О дети милые! Не ешьте хлеб позорный!
О дети милые! Не ешьте хлеб позорный!
Все, даже оба лакея, стоящие у стен, хором проревели припев. Из-за фальшивых и визгливых голосов женщин густые голоса мужчин сбивались с тона.
Тетушка и невеста плакали навзрыд. Дядюшка Тайль сморкался с шумом тромбона, а Тушар-отец в экстазе размахивал целым хлебом, доставая им до середины стола. У кухарки-гостьи немые слезы капали прямо на горбушку, которую она сжимала в руках.

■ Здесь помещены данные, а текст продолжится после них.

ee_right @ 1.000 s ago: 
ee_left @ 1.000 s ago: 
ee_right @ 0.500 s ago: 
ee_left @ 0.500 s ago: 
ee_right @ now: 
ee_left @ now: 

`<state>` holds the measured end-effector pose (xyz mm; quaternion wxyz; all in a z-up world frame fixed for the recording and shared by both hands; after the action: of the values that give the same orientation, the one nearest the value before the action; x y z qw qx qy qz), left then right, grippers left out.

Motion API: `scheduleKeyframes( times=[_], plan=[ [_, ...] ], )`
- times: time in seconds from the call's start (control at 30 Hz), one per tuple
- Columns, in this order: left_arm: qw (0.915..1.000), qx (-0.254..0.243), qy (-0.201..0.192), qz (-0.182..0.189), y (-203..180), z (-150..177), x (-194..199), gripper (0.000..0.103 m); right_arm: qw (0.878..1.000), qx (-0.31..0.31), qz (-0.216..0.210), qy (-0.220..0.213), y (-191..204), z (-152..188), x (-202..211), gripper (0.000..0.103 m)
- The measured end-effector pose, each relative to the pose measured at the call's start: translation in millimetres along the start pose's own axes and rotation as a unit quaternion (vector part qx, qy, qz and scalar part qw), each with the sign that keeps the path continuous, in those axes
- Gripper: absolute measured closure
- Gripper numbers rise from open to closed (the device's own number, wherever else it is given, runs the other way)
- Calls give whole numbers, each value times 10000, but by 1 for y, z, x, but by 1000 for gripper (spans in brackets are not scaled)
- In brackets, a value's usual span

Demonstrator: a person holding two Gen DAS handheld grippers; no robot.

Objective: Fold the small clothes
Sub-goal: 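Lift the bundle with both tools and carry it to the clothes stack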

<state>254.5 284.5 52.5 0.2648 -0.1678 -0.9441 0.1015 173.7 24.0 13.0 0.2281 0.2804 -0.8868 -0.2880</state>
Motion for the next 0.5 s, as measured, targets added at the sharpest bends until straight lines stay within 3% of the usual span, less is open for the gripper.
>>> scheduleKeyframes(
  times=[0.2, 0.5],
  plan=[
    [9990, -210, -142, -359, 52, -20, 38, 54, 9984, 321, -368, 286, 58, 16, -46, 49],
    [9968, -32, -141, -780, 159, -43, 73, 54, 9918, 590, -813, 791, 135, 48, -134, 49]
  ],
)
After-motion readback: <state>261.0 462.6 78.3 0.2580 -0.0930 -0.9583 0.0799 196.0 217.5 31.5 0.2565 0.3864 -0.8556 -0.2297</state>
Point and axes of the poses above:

Г-н Совтанен провозгласил среди общего волнения:
— Вот поистине здравые мысли, далекие от разных плоских шуточек.
Анна, тоже взволнованная, посылала сестре воздушные поцелуи и дружески кивала ей на мужа, как бы поздравляя ее.
Молодой человек, опьяненный успехом, продолжал:
В лачуге у себя, прекрасна и юна,
Швея задумалась. Ее волнует что-то.
О бедное дитя! Родителям — одна
Ты радость, счастье, свет! Так не бросай работу.
В постыдной роскоши найдешь ли сладкий сон,
Когда умрет отец, проклявши путь твой торный?
Когда умрет отец, проклявши путь твой торный?
Хлеб обесчещенный слезами орошен!
О дети милые! Не ешьте хлеб позорный!
О дети милые! Не ешьте хлеб позорный! [1]
Только оба лакея и Тушар-отец подхватили припев. Анна, вся бледнея, опустила глаза. Новобрачный озадаченно оглядывался, не понимая причины внезапной холодности. Кухарка быстро выпустила из рук горбушку, как будто та стала вдруг ядовитой.
Г-н Совтанен, желая спасти положение, важно заявил:
— Последний куплет — это уж лишнее. Дядюшка Тайль, красный до ушей, бросал вокруг себя свирепые взгляды.
Тогда Анна, глаза которой были полны слез, сказала лакеям упавшим голосом, голосом плачущей женщины:
— Принесите шампанское.
Гости вздрогнули от радости. Лица просияли. И так как Тушар-отец, который ничего не заметил, ничего не почувствовал, ничего не понял, все еще продолжал петь, размахивая своим хлебом и показывая его гостям:
О дети милые! Не ешьте хлеб позорный! —
то и вся компания, наэлектризованная видом появившихся бутылок с серебряными горлышками, грянула изо всех сил:
О дети милые! Не ешьте хлеб позорный!
[1] Перевод Евгения Сокола.
Напечатано в "Жиль Блас" 29 мая 1883 года под псевдонимом Мофриньёз.